Review: Baukunst der Nachkriegsmoderne: Architekturführer Berlin 1949–1979
Adrian von Buttlar, Kerstin Wittmann-Englert, Gabi Dolff-Bonekämper (Reimer, €29.95)
Reviewed by Stefan Muthesius
No city in the world can offer a greater number of Modern masterpieces than post-WWII Berlin, at least as far as the great names are concerned. Corb, Mies, Gropius, Aalto, Niemeyer, all are represented here with substantial works. Among the most noted German practitioners are Egon Eiermann and, of course, Berlin’s most original designer, Hans Scharoun.

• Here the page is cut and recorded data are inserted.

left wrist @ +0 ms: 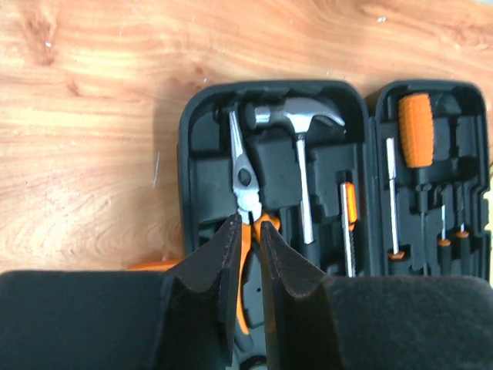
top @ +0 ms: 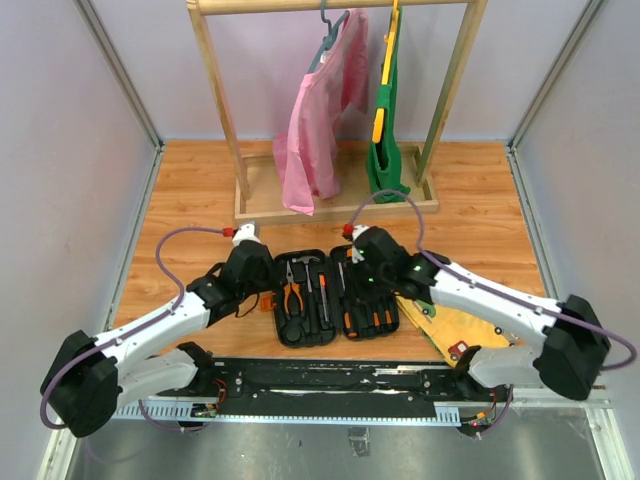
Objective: Sort the tools into containers
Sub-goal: Place the engineering item in the storage box.
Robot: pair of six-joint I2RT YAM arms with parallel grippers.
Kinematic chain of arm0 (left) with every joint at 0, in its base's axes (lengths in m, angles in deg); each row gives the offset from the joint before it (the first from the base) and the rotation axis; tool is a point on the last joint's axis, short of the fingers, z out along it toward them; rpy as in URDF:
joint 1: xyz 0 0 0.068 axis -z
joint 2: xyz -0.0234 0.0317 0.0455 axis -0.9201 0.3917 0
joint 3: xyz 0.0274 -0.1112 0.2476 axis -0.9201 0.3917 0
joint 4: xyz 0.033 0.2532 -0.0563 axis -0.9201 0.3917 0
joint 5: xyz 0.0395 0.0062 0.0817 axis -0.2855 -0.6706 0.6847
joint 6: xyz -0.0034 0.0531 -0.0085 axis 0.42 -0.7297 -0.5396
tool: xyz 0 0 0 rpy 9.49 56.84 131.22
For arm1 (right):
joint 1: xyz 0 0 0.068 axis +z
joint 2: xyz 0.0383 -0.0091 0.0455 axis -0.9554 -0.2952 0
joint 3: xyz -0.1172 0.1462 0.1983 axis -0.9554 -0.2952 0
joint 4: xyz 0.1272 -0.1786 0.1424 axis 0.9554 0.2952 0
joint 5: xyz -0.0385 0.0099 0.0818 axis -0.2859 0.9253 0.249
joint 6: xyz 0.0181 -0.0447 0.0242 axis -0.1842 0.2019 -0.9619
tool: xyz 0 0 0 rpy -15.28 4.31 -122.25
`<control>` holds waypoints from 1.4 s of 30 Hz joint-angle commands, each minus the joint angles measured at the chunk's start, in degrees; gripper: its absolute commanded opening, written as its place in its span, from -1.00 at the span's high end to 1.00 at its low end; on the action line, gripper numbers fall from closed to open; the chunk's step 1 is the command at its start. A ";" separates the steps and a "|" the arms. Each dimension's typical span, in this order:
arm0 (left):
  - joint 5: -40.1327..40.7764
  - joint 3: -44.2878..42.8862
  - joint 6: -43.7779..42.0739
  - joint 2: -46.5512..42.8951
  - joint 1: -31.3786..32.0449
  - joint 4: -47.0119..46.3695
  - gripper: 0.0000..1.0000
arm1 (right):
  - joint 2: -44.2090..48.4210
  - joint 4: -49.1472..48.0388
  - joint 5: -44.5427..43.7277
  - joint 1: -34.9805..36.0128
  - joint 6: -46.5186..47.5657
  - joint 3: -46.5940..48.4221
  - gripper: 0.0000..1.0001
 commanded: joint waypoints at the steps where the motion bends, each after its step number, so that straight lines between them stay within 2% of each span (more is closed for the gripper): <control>1: -2.02 2.97 -3.03 -3.35 -0.36 -2.49 0.60 | -7.72 -1.16 -4.42 5.11 -1.71 5.36 0.50; 8: -1.74 7.08 -6.34 -9.81 -0.36 -2.90 0.60 | -16.60 -1.08 -6.08 7.61 -2.68 11.15 0.52; 17: -3.64 11.15 -10.38 -10.91 -0.36 -5.07 0.63 | -23.71 0.91 -6.39 7.61 -2.47 16.16 0.55; 27: -2.94 13.20 -11.49 -16.59 -0.36 -5.40 0.61 | -26.96 1.79 -6.97 7.58 -3.32 17.77 0.60; 42: -3.02 13.36 -11.72 -16.27 -0.36 -6.00 0.63 | -29.27 1.79 -8.21 7.18 -3.37 18.43 0.69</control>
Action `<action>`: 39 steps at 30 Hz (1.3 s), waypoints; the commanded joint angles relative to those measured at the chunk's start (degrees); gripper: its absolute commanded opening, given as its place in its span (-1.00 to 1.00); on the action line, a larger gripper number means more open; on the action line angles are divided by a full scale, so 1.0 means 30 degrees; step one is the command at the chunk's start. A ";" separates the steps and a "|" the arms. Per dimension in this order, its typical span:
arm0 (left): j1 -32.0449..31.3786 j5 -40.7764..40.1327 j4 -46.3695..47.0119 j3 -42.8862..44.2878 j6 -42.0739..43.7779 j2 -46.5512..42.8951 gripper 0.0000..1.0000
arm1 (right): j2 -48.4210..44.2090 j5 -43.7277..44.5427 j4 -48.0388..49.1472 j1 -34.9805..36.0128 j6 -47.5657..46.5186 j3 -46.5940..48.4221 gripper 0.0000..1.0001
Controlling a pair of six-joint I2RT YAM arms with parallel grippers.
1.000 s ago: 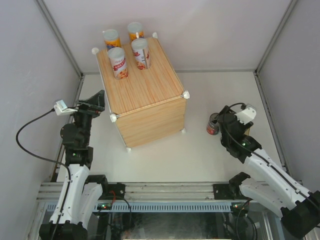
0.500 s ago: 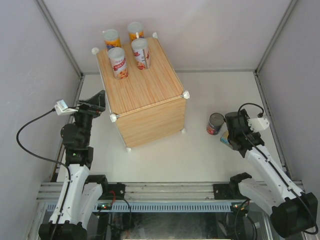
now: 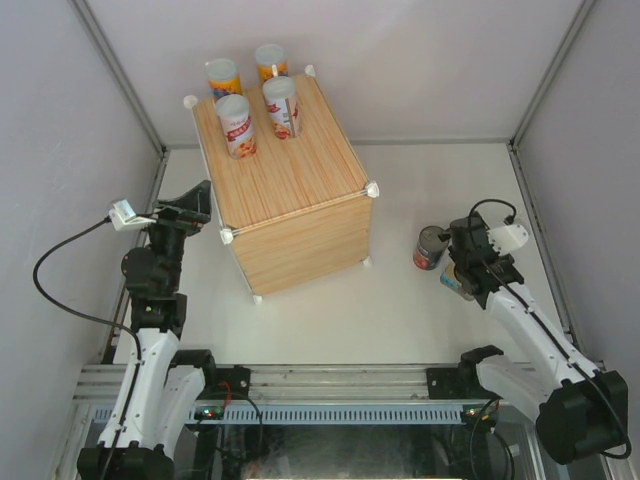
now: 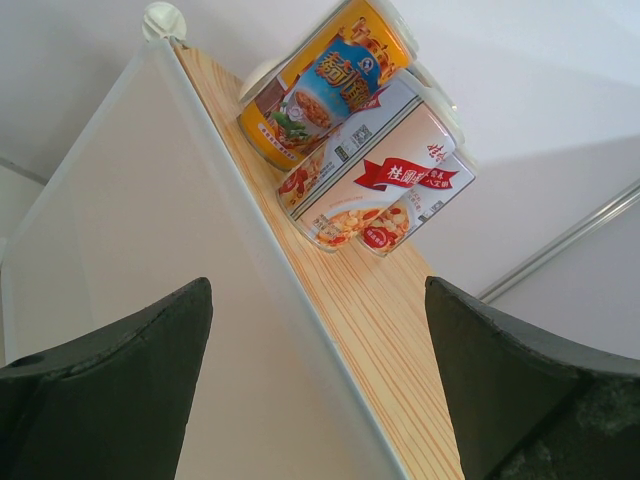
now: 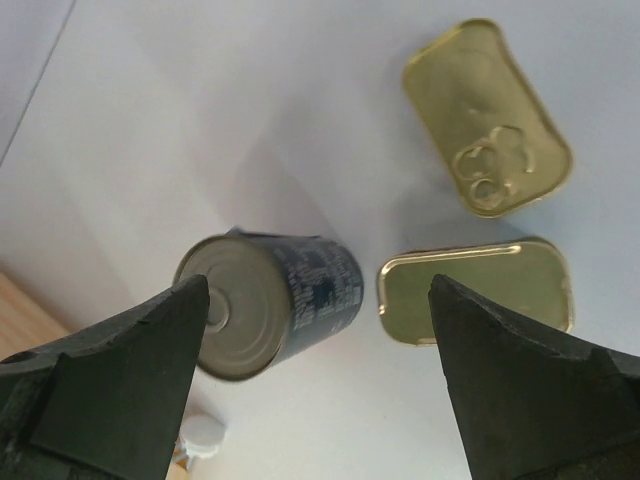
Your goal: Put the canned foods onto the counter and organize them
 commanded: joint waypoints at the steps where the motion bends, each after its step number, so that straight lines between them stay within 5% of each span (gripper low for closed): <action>1: -0.0030 0.0265 0.0610 -0.0388 -0.0236 -0.0072 0.82 | -0.1017 0.0468 0.2552 0.1367 -0.3296 -0.0322 0.81; 19: -0.0051 0.0373 0.0849 -0.0462 -0.0379 -0.0027 0.82 | 0.2197 -0.0143 0.4448 0.4116 -0.8553 0.0693 0.95; 39: -0.0116 0.0266 0.0855 -0.0526 -0.0178 -0.0028 0.82 | 0.4483 -0.0842 0.5309 0.3504 -0.9702 0.1011 0.97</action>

How could this happen? Probably the principal motivation was a sense of guilt: from 1919 to 1933 Berlin had been at the forefront of architectural innovation, shamefully interrupted by the Nazi regime. After the latter had perished – and with it substantial parts of the city itself – an international outlook arose, unprecedented in its deep convictions. At the same time, a totally different wind blew from the East: Berlin’s Stalin-Allee, today named Karl-Marx Allee, presents one of the richest and most striking examples of Stalinist architectural style and urbanism anywhere in the Soviet bloc. Berlin became the test case for a sharp politicisation of C20 architecture.

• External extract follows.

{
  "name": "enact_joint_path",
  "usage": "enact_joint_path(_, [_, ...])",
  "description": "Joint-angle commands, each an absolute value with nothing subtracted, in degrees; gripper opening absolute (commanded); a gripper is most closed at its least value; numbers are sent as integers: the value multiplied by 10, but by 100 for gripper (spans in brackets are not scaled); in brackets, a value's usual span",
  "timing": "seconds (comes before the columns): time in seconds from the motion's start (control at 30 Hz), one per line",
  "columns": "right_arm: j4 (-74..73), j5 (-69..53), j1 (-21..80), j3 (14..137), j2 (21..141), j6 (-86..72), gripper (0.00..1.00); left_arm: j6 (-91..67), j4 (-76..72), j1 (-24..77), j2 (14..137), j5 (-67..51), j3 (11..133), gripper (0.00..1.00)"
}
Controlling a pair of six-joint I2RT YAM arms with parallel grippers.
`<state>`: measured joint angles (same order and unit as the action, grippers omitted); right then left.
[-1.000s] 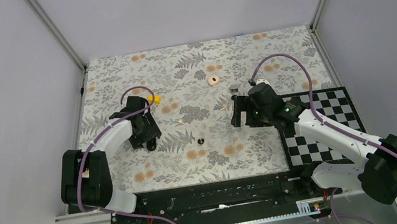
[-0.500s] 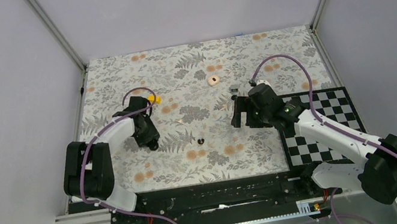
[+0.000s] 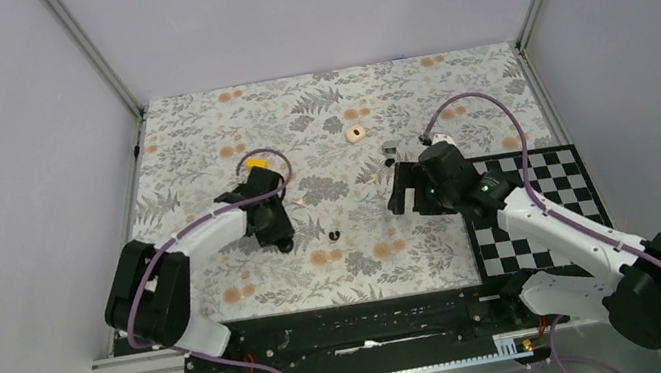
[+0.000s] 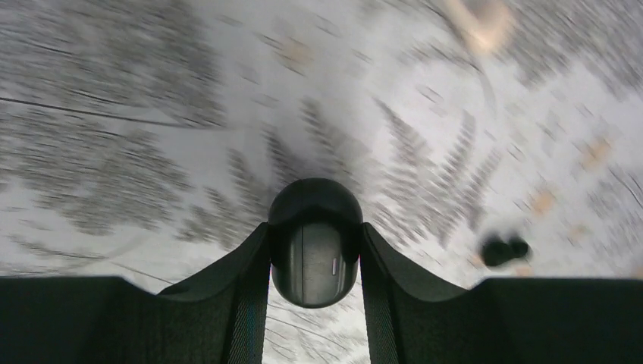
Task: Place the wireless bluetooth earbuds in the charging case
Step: Move the charging case to the center of the board.
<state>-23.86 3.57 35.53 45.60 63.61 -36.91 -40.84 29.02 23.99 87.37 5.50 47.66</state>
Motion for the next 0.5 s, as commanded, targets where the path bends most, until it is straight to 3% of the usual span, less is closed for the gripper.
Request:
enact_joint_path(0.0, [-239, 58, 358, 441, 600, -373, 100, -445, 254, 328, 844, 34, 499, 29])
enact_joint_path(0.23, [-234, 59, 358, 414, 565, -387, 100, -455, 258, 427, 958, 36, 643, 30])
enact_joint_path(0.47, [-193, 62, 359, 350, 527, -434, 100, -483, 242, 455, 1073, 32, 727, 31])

All these issues are discussed in the book, though its principal division is by types of building. The picture as a whole is one of a solid, committed modernity throughout, which from the late 1950s includes East Berlin, too. With its clear maps, handy format and over 700 excellent illustrations the volume also serves as a guidebook, though note that its text is in German only. For each building shown we are told whether or not it is listed, and, lo and behold, not only are the buildings by the greater and lesser masters protected, but the majority of the 1950s and 60s works as well. A rich city indeed.